The fires in this part of the prefecture arrived from the big fire of Dadia, through Melia. Despite the relatively long distance, the intensity of the winds was such that within a few hours the tongues of fire spread across the entire region, destroying large parts of the solid forest.

At first glance, it can be seen that the destruction here is perhaps even greater than in Dadia, since most of the vegetation was pine forest. However, this is the first impression. The extent of the damage remains to be ascertained precisely by the official measurements of experts in the coming days. Some parts of the forest were saved. Strange how, considering the intensity of the phenomenon. Possibly, due to the direction of the winds, which changed direction several times throughout the fire, again and again driving the fire to the already burnt areas.

The burned part of the forest alternates in several places with healthy stands of trees. Several trunks still have their juices and many trees still have green leaves untouched by the fire.

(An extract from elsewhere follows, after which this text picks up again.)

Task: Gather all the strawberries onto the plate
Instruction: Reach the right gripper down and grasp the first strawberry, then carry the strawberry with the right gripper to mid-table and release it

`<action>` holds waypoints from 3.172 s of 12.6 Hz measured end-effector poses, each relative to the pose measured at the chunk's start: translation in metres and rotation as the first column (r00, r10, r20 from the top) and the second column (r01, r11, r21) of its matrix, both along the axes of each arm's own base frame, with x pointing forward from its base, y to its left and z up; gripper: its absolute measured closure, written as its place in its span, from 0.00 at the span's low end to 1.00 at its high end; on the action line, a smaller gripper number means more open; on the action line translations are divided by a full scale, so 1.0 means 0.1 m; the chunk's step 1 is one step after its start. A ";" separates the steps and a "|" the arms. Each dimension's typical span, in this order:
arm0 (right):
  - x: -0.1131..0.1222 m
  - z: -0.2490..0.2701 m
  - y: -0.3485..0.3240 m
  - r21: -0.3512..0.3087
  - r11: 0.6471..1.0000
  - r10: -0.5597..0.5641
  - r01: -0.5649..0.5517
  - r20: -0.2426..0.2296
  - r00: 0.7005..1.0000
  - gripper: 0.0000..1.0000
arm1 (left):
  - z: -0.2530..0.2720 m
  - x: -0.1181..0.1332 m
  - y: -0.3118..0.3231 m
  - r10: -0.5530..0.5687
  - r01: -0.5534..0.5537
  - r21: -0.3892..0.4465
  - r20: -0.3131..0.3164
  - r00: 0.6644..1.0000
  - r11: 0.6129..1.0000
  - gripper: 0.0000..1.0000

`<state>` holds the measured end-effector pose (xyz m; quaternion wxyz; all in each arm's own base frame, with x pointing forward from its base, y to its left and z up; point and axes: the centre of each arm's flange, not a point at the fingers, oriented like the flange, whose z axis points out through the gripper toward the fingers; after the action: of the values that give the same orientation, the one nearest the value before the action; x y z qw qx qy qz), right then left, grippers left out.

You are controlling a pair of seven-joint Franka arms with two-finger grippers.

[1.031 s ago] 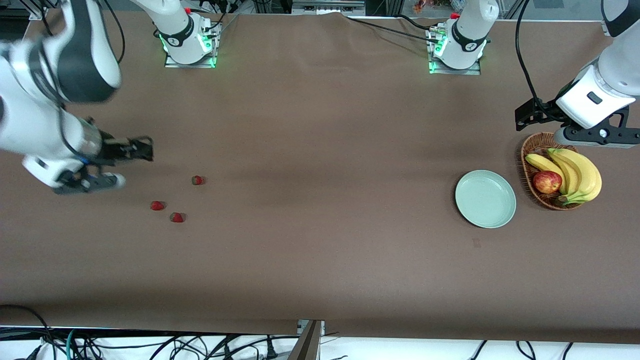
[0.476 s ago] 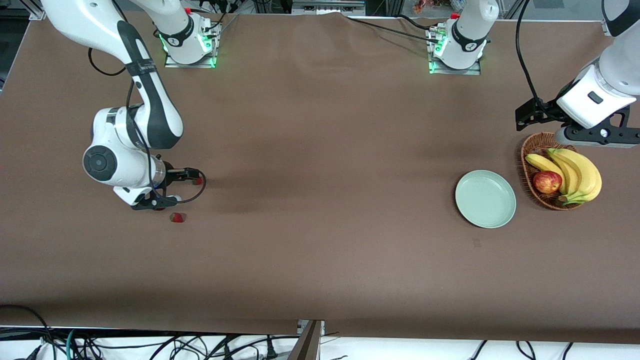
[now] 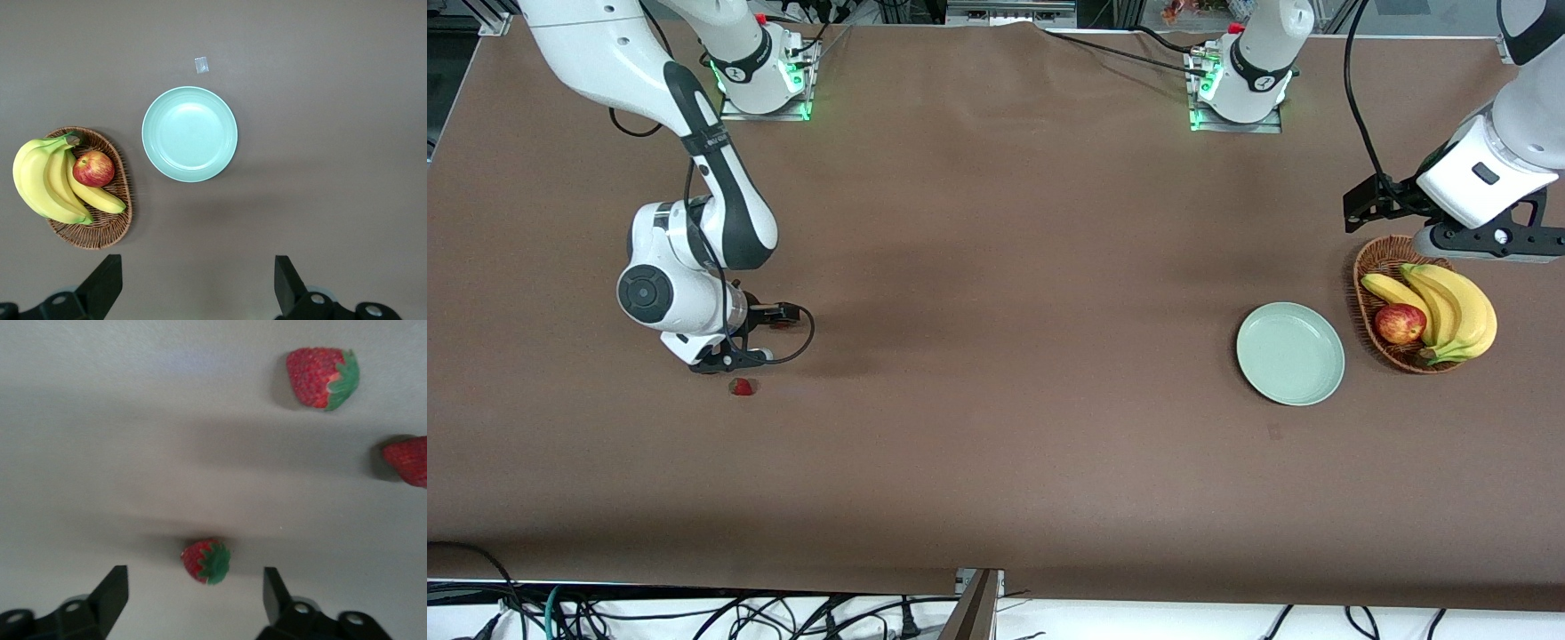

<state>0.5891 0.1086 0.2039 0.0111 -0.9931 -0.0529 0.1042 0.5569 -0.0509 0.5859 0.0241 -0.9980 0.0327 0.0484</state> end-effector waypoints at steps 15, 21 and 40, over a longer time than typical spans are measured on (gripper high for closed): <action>0.19 0.20 0.49 0.025 0.999 -0.043 0.042 0.025 0.999 0.66 | -0.01 -0.01 0.01 0.002 -0.002 0.001 -0.012 1.000 1.000 0.00; 0.42 0.59 1.98 0.132 0.981 -0.158 0.144 0.103 0.982 0.66 | -0.01 -0.01 0.02 0.003 -0.003 0.001 -0.012 1.000 1.000 0.00; -1.09 -0.09 5.17 0.690 0.553 -0.656 0.467 0.016 0.755 0.37 | 0.00 -0.01 0.07 0.012 -0.012 0.001 -0.013 1.000 1.000 0.00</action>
<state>0.4797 0.6258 0.1948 0.3793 -0.8920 0.2365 -0.0672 0.5559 -0.0444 0.5855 0.0242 -0.9978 0.0270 0.0549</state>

In other places the fire went under the logs, crawled to the ground, leaving the trees intact. But trees whose trunks were burned, even if their branches and leaves were saved, are considered finished. They will not regrow and should be removed.

The settlements were spared with relatively few losses from the stormy advance of the fire. About the four houses in Avanda, three in Aetochori, the same picture in Sykorrachis, fifteen houses burned – some of them closed and others country houses – in Kirki. However, a few houses of permanent residents, which are located at the edge of the settlements, were also burned.

It is typical that the flames – as it happened in the forest – dragged through the communities in different directions, leaving intact houses, next to others that engulfed and completely destroyed.

The permanent population of the communities in the area is small and most of them have returned to their homes and occupations. The smell of burning, however, is still in the air. Inside the forest, the ash stirs with every breath of wind, creating eddies.

The new anxiety of the residents now is the change in the weather, which during the days the fires lasted was clear, with moderate to strong winds. A heavy downpour, they fear, could cause new problems. Settlements are located at lower points in the mountainous terrain, usually at the edges of the mountains. After the advance of the fire, the ability of the trees to hold the soil and the brought materials is limited.

What they are hoping for, after the strong blow they received from the fires, is a quick intervention by the state and local authorities, so that in the fall they can prevent and avoid other disasters from extreme flooding in their area.